WHAT IS BEING ASKED: Repeat the data that follows, keeping every character intact.

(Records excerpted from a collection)
###
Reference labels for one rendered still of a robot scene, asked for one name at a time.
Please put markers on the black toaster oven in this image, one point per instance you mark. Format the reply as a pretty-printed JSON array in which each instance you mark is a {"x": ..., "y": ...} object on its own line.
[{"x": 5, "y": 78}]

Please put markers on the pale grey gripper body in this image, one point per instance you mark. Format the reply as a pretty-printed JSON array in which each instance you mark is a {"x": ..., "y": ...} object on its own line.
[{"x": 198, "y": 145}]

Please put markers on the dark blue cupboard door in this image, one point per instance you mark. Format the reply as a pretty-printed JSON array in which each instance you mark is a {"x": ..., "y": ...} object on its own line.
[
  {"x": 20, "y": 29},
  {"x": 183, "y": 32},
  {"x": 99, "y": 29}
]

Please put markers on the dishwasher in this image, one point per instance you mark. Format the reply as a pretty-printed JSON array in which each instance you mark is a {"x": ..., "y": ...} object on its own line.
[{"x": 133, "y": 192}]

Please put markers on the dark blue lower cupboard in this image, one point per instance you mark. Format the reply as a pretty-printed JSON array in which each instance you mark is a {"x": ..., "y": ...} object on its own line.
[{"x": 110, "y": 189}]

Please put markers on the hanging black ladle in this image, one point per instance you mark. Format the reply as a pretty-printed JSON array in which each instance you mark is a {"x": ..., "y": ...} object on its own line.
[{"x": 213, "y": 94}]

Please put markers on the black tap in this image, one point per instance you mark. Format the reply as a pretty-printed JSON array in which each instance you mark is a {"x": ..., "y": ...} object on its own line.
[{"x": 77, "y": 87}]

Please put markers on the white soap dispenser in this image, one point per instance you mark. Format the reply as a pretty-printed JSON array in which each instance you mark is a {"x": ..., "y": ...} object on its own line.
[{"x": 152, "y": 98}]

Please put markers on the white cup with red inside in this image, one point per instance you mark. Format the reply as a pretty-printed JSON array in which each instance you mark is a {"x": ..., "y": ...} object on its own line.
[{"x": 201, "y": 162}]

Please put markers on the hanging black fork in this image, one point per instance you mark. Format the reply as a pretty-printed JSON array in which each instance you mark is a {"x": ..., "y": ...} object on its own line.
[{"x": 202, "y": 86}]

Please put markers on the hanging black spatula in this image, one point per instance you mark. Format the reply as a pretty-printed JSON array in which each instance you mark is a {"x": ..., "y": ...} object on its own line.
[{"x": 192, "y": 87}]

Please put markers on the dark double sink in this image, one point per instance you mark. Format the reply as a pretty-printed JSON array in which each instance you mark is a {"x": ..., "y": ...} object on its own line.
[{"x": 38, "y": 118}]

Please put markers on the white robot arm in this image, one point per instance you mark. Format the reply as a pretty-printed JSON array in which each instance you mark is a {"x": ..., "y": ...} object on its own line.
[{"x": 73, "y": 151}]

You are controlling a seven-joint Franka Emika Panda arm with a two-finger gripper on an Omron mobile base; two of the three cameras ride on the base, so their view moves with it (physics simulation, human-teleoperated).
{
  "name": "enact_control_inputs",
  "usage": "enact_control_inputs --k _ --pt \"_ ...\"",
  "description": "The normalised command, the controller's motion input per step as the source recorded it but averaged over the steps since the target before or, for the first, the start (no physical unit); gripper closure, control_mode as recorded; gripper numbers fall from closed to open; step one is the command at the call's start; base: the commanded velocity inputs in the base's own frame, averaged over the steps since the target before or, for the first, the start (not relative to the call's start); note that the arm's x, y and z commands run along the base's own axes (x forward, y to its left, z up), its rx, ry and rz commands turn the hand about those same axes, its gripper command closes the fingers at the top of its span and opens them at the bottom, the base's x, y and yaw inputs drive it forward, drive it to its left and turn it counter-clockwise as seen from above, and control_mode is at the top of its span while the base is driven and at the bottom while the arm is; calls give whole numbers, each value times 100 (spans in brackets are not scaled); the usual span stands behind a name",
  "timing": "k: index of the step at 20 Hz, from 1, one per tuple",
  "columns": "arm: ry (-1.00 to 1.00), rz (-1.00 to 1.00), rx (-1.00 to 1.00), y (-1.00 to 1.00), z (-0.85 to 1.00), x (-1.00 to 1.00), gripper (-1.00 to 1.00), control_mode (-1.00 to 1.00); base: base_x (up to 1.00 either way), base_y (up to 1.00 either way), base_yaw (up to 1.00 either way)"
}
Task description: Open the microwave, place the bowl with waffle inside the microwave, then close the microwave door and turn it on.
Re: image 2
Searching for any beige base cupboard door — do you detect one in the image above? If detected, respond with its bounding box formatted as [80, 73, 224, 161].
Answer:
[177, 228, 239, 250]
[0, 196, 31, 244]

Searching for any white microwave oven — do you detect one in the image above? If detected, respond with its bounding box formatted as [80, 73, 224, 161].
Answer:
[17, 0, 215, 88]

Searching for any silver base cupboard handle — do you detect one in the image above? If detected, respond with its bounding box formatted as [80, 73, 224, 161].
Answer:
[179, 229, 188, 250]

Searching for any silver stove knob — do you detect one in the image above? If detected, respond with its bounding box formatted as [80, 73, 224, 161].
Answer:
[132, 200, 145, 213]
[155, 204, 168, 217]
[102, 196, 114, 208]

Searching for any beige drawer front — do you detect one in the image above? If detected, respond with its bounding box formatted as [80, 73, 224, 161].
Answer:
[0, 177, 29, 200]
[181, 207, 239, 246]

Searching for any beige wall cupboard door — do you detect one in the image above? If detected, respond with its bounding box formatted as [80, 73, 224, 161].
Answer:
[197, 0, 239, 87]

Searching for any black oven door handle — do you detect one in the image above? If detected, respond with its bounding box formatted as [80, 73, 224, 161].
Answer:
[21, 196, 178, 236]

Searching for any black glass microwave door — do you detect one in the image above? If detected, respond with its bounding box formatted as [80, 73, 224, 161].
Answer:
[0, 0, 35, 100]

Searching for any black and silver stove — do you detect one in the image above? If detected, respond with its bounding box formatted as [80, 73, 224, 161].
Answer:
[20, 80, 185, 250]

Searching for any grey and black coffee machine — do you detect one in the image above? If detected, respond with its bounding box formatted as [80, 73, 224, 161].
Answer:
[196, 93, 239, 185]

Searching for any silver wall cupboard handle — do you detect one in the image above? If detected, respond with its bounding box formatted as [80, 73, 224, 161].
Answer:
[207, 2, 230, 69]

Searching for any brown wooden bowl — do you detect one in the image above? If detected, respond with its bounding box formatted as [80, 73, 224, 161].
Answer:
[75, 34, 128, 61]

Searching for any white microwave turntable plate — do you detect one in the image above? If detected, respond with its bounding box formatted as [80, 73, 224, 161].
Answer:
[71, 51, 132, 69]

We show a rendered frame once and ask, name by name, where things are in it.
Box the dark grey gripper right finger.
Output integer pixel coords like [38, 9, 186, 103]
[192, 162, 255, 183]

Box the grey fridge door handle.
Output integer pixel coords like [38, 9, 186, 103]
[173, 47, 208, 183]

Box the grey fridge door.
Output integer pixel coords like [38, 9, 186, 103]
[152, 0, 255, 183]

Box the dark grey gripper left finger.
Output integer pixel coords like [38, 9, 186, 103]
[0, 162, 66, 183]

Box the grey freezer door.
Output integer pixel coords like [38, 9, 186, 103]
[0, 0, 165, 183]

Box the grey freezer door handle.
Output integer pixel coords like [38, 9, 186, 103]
###
OUTPUT BELOW:
Reference labels for one rendered still of a robot scene, asked for one name at a time.
Please put markers on the black toaster oven in this image, one point per instance you mark. Format the reply as a pretty-printed JSON array in which each instance you mark is a {"x": ..., "y": ...} object on its own line.
[{"x": 5, "y": 78}]

Please put markers on the pale grey gripper body in this image, one point per instance you mark. Format the reply as a pretty-printed JSON array in which each instance you mark is a {"x": ..., "y": ...} object on its own line.
[{"x": 198, "y": 145}]

Please put markers on the dark blue cupboard door in this image, one point per instance you mark. Format the reply as a pretty-printed JSON array in which each instance you mark is a {"x": ..., "y": ...} object on its own line.
[
  {"x": 20, "y": 29},
  {"x": 183, "y": 32},
  {"x": 99, "y": 29}
]

Please put markers on the dishwasher in this image, one point per instance you mark. Format the reply as a pretty-printed JSON array in which each instance you mark is a {"x": ..., "y": ...} object on its own line.
[{"x": 133, "y": 192}]

Please put markers on the dark blue lower cupboard in this image, one point per instance you mark. Format the reply as a pretty-printed JSON array in which each instance you mark is a {"x": ..., "y": ...} object on its own line.
[{"x": 110, "y": 189}]

Please put markers on the hanging black ladle in this image, one point per instance you mark. Format the reply as a pretty-printed JSON array in which each instance you mark is a {"x": ..., "y": ...} object on its own line.
[{"x": 213, "y": 94}]

Please put markers on the black tap in this image, one point per instance you mark. Format the reply as a pretty-printed JSON array in which each instance you mark is a {"x": ..., "y": ...} object on its own line.
[{"x": 77, "y": 87}]

Please put markers on the white soap dispenser in this image, one point per instance you mark. Format the reply as a pretty-printed JSON array in which each instance you mark is a {"x": ..., "y": ...} object on its own line.
[{"x": 152, "y": 98}]

Please put markers on the white cup with red inside in this image, one point per instance you mark. Format the reply as a pretty-printed JSON array in which each instance you mark is a {"x": ..., "y": ...} object on its own line.
[{"x": 201, "y": 162}]

Please put markers on the hanging black fork in this image, one point per instance you mark. Format the reply as a pretty-printed JSON array in which each instance you mark is a {"x": ..., "y": ...} object on its own line.
[{"x": 202, "y": 86}]

Please put markers on the hanging black spatula in this image, one point per instance you mark. Format the reply as a pretty-printed JSON array in which each instance you mark is a {"x": ..., "y": ...} object on its own line.
[{"x": 192, "y": 87}]

Please put markers on the dark double sink in this image, one point per instance you mark. Format the reply as a pretty-printed JSON array in which each instance you mark is a {"x": ..., "y": ...} object on its own line.
[{"x": 38, "y": 118}]

Please put markers on the white robot arm in this image, one point per instance you mark. Format the reply as a pretty-printed JSON array in which each instance you mark is a {"x": ..., "y": ...} object on its own line.
[{"x": 73, "y": 151}]

You are controlling a seven-joint Franka Emika Panda arm with a two-finger gripper on an Omron mobile base; two of the three cameras ride on the base, so their view moves with it (physics simulation, human-teleoperated).
{
  "name": "enact_control_inputs",
  "usage": "enact_control_inputs --k _ --pt \"_ ...\"",
  "description": "The normalised command, the controller's motion input per step as the source recorded it but averaged over the steps since the target before or, for the first, the start (no physical unit); gripper closure, control_mode as recorded; gripper numbers fall from closed to open; step one is the command at the call's start; base: the commanded velocity inputs in the base's own frame, averaged over the steps since the target before or, for the first, the start (not relative to the call's start); note that the arm's x, y and z commands run along the base's own axes (x forward, y to its left, z up), its rx, ry and rz commands turn the hand about those same axes, its gripper command closes the fingers at the top of its span and opens them at the bottom, the base's x, y and yaw inputs drive it forward, drive it to its left and turn it counter-clockwise as seen from above, and control_mode is at the top of its span while the base is driven and at the bottom while the arm is; calls give whole numbers, each value times 100 (spans in brackets are not scaled); the usual span stands behind a name",
  "timing": "k: index of the step at 20 Hz, from 1, one per tuple",
  "columns": "arm: ry (-1.00 to 1.00), rz (-1.00 to 1.00), rx (-1.00 to 1.00), y (-1.00 to 1.00), z (-0.85 to 1.00), x (-1.00 to 1.00), gripper (-1.00 to 1.00), control_mode (-1.00 to 1.00); base: base_x (up to 1.00 either way), base_y (up to 1.00 either way), base_yaw (up to 1.00 either way)"
}
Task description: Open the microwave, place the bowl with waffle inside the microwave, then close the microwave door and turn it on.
Re: image 2
Searching for any beige base cupboard door — do you detect one in the image above? If detected, respond with its bounding box formatted as [80, 73, 224, 161].
Answer:
[177, 228, 239, 250]
[0, 196, 31, 244]

Searching for any white microwave oven — do you detect one in the image above? If detected, respond with its bounding box formatted as [80, 73, 224, 161].
Answer:
[17, 0, 215, 88]

Searching for any silver base cupboard handle — do you detect one in the image above? If detected, respond with its bounding box formatted as [80, 73, 224, 161].
Answer:
[179, 229, 188, 250]

Searching for any silver stove knob — do you detect one in the image above? If detected, respond with its bounding box formatted as [80, 73, 224, 161].
Answer:
[132, 200, 145, 213]
[155, 204, 168, 217]
[102, 196, 114, 208]

Searching for any beige drawer front — do you detect one in the image above? If detected, respond with its bounding box formatted as [80, 73, 224, 161].
Answer:
[0, 177, 29, 200]
[181, 207, 239, 246]

Searching for any beige wall cupboard door — do you detect one in the image above? If detected, respond with its bounding box formatted as [80, 73, 224, 161].
Answer:
[197, 0, 239, 87]

Searching for any black oven door handle — do you detect one in the image above? If detected, respond with its bounding box formatted as [80, 73, 224, 161].
Answer:
[21, 196, 178, 236]

Searching for any black glass microwave door — do you detect one in the image above? If detected, respond with its bounding box formatted as [80, 73, 224, 161].
Answer:
[0, 0, 35, 100]

Searching for any black and silver stove — do you detect one in the image above? If detected, respond with its bounding box formatted as [80, 73, 224, 161].
Answer:
[20, 80, 185, 250]

Searching for any grey and black coffee machine — do you detect one in the image above? If detected, respond with its bounding box formatted as [80, 73, 224, 161].
Answer:
[196, 93, 239, 185]

Searching for any silver wall cupboard handle — do you detect one in the image above? If detected, respond with its bounding box formatted as [80, 73, 224, 161].
Answer:
[207, 2, 230, 69]

Searching for any brown wooden bowl — do you detect one in the image above? If detected, respond with its bounding box formatted as [80, 73, 224, 161].
Answer:
[75, 34, 128, 61]

Searching for any white microwave turntable plate — do you detect one in the image above? If detected, respond with its bounding box formatted as [80, 73, 224, 161].
Answer:
[71, 51, 132, 69]

We show a rendered frame once and ask, name by name, where things are in it.
Box the dark grey gripper right finger.
Output integer pixel coords like [38, 9, 186, 103]
[192, 162, 255, 183]

Box the grey fridge door handle.
Output integer pixel coords like [38, 9, 186, 103]
[173, 47, 208, 183]

Box the grey fridge door.
Output integer pixel coords like [38, 9, 186, 103]
[152, 0, 255, 183]

Box the dark grey gripper left finger.
Output integer pixel coords like [38, 9, 186, 103]
[0, 162, 66, 183]

Box the grey freezer door.
Output integer pixel coords like [38, 9, 186, 103]
[0, 0, 165, 183]

Box the grey freezer door handle.
Output integer pixel coords like [38, 9, 186, 103]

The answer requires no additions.